High-performance safetensors model loader

These details have not been verified by PyPI

Project links

Repository

Project description

fastsafetensors is an efficient safetensors model loader. This library is tested with Python 3.10-3.13 and PyTorch 2.1-2.7.

Disclaimer: This repository contains a research prototype. It should be used with caution.

Features

We introduced three major features to optimize model loading performance:

Batched, lazy tensor instantiation.
GPU offloading for sharding, type conversions, and device pointer alignment.
GPU Direct Storage enablement for file loading from storage to GPU memory.

A major design difference from the original safetensors file loader is that fastsafetensors does NOT use mmap. The original loader loads tensors on demand from memory-mapped files, but unfortunately, it cannot fully utilize high-throughput I/O such as NVMe SSDs. Therefore, we asynchronously transfer files in parallel to saturate storage throughput. The loader then lazily instantiates tensors in GPU device memory with DLPack.

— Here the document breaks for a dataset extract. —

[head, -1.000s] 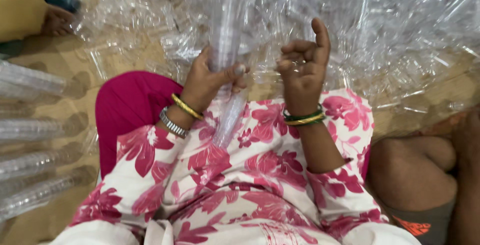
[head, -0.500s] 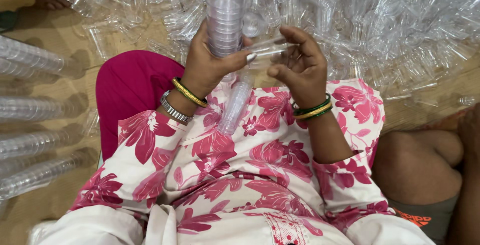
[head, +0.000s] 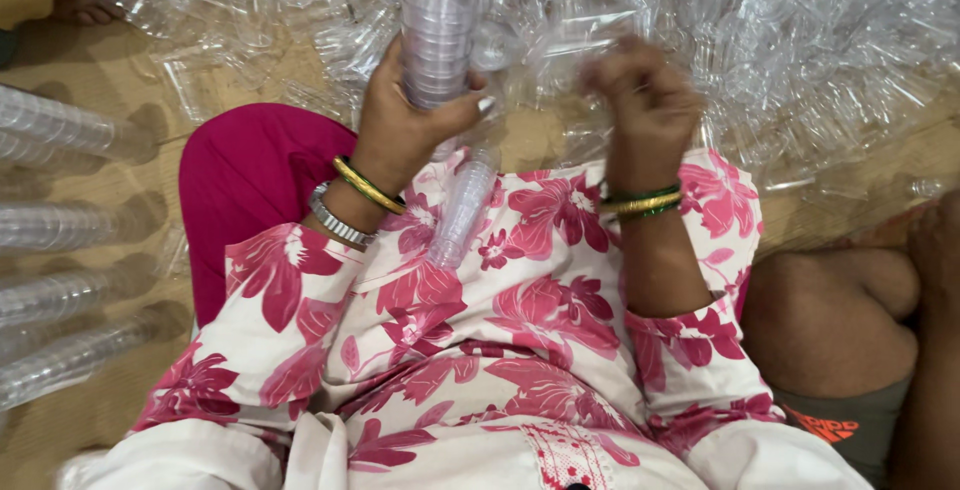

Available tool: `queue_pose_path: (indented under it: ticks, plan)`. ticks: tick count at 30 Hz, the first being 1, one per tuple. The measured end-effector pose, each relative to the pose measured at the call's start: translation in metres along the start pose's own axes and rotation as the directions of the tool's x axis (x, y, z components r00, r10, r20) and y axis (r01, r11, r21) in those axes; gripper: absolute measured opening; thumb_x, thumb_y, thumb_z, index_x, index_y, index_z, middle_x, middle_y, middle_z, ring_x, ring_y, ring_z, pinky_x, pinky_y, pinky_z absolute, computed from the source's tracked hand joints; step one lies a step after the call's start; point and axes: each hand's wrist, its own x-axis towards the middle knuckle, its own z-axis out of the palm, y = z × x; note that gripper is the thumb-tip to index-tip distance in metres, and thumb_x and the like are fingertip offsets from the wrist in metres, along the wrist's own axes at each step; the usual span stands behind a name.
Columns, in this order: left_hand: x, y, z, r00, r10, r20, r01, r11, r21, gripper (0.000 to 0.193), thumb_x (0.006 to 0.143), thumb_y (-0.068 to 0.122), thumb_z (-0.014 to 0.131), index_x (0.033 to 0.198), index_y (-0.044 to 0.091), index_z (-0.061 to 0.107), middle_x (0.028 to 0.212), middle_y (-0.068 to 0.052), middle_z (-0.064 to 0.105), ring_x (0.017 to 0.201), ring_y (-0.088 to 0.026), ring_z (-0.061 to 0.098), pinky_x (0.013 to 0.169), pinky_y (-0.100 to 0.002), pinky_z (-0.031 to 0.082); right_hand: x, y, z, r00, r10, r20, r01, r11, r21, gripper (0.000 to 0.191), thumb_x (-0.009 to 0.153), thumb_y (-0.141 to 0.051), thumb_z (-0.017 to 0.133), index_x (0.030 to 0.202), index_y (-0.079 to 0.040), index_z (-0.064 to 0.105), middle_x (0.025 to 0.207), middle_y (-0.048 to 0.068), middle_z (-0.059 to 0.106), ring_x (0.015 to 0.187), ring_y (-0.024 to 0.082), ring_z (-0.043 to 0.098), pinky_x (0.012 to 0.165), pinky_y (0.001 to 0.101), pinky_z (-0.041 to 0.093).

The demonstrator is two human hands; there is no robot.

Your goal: The person sits on the floor among large piles of clear plastic cups and nests cups one at a time into a growing stack held in one hand, repeatedly picking single cups from the pile and pressing them into the stack.

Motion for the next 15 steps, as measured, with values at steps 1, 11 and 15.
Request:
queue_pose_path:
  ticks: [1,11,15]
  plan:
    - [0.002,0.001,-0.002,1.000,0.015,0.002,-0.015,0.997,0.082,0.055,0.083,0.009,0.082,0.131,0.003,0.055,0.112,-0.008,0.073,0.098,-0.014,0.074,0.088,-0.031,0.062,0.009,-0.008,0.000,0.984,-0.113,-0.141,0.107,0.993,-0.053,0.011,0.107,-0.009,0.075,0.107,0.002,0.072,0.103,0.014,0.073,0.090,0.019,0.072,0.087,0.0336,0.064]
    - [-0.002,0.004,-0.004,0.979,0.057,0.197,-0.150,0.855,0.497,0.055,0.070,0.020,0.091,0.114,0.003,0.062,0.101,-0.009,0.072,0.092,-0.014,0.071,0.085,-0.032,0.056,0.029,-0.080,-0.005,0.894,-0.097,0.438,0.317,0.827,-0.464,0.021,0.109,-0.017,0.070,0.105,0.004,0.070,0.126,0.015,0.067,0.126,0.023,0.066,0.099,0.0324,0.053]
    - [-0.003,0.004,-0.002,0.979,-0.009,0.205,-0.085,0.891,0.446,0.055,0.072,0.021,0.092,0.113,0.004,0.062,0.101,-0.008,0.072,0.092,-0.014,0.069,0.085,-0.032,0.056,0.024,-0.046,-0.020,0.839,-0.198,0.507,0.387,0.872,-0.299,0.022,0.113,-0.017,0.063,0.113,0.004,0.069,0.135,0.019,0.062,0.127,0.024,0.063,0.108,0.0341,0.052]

Another design change is to offload sharding and other tensor manipulations to GPUs. The original loader provides slicing for sharding in user programs before copying to device memory. However, it incurs high CPU usage for host memory accesses. Therefore, we introduce special APIs to run sharding with torch.distributed collective operations such as broadcast and scatter. The offloading is also applied to other tensor manipulations such as type conversions.

The above two designs can be naturally extended to utilize device-to-device data transfers with GPU Direct Storage. The technology helps minimize copy overheads from NVMe SSDs to GPU memory by bypassing host CPU and memory.

Basic API usage

SafeTensorsFileLoader is a low-level entrypoint. To use it, pass either SingleGroup() for simple inference or ProcessGroup() (from torch.distributed) for tensor-parallel inference. The loader supports both CPU and CUDA devices, with optional GPU Direct Storage (GDS) support. You can specify the device and GDS settings using the device and nogds arguments, respectively. Note that if GDS is not available, the loader will fail to open files when nogds=False. For more information on enabling GDS, please refer to the NVIDIA documentation.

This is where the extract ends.